Brooklyn is a quiet story set in post-World War II Ireland and New York. It is about the tension between yearning for home and desiring to make your own way in the world.
Eilis Lacey has finished a bookkeeping course and is eager for work, but the only job she can find in her small Irish home town is clerking at Miss Kelly’s store on Sunday mornings. Her brothers have emigrated to England for work, and the family is supported by her older sister Rose, who works as a bookkeeper. Rose wants more for Eilis, so she arranges for Father Flood, a visiting priest, to find Eilis a job in Brooklyn.
The best he can do for her is a clerk’s job in a department store, Bartocci’s.
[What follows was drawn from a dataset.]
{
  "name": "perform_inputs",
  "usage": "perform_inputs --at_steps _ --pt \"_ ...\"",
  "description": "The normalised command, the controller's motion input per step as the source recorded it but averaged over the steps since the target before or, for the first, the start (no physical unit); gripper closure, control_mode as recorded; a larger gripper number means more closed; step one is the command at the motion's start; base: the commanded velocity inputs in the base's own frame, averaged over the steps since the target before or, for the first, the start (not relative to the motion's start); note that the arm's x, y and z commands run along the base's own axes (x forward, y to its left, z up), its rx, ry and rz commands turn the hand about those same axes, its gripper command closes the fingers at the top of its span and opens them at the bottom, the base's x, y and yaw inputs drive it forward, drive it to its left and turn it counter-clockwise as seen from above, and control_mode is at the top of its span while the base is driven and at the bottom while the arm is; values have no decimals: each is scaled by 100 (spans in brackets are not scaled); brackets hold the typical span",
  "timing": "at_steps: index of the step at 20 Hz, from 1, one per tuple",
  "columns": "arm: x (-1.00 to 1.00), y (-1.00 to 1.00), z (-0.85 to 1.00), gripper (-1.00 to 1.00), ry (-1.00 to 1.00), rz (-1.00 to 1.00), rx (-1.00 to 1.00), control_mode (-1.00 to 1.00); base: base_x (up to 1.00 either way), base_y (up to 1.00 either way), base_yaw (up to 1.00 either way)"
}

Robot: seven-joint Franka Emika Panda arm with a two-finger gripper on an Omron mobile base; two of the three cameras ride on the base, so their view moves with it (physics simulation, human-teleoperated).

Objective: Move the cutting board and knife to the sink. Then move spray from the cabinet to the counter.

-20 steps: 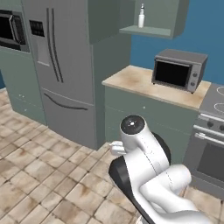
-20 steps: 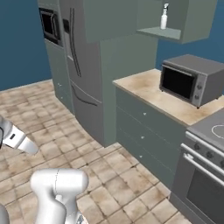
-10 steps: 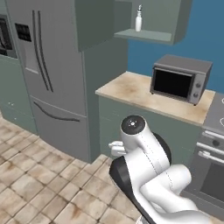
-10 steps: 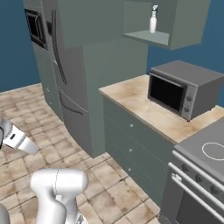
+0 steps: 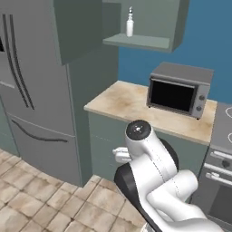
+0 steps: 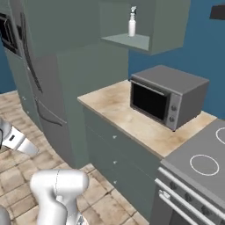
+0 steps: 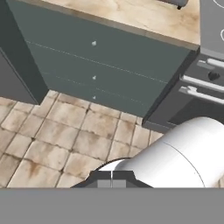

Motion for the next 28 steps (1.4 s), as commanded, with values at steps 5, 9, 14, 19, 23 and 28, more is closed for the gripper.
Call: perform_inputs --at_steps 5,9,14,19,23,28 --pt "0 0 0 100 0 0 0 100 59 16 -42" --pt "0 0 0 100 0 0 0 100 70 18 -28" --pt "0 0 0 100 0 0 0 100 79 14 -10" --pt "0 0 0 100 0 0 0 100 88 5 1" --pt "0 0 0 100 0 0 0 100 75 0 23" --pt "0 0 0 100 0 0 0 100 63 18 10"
Eilis enjoys her job, but she is frightfully homesick and does not much enjoy living in Mrs. Kehoe’s boardinghouse. Reasoning that being busy will make her less homesick, Father Flood signs her up for courses at Brooklyn College.
Soon, she is making a new life for herself, doing well in her courses, and even finding a boyfriend, a cheerful Italian plumber named Tony. She is finally settling into her new life when something unexpected occurs that takes her back to Ireland and a choice between her two lives.
Written in Tóibín’s graceful prose, Brooklyn is a quiet but powerful character study and exploration of the immigrant experience in post-World War II America.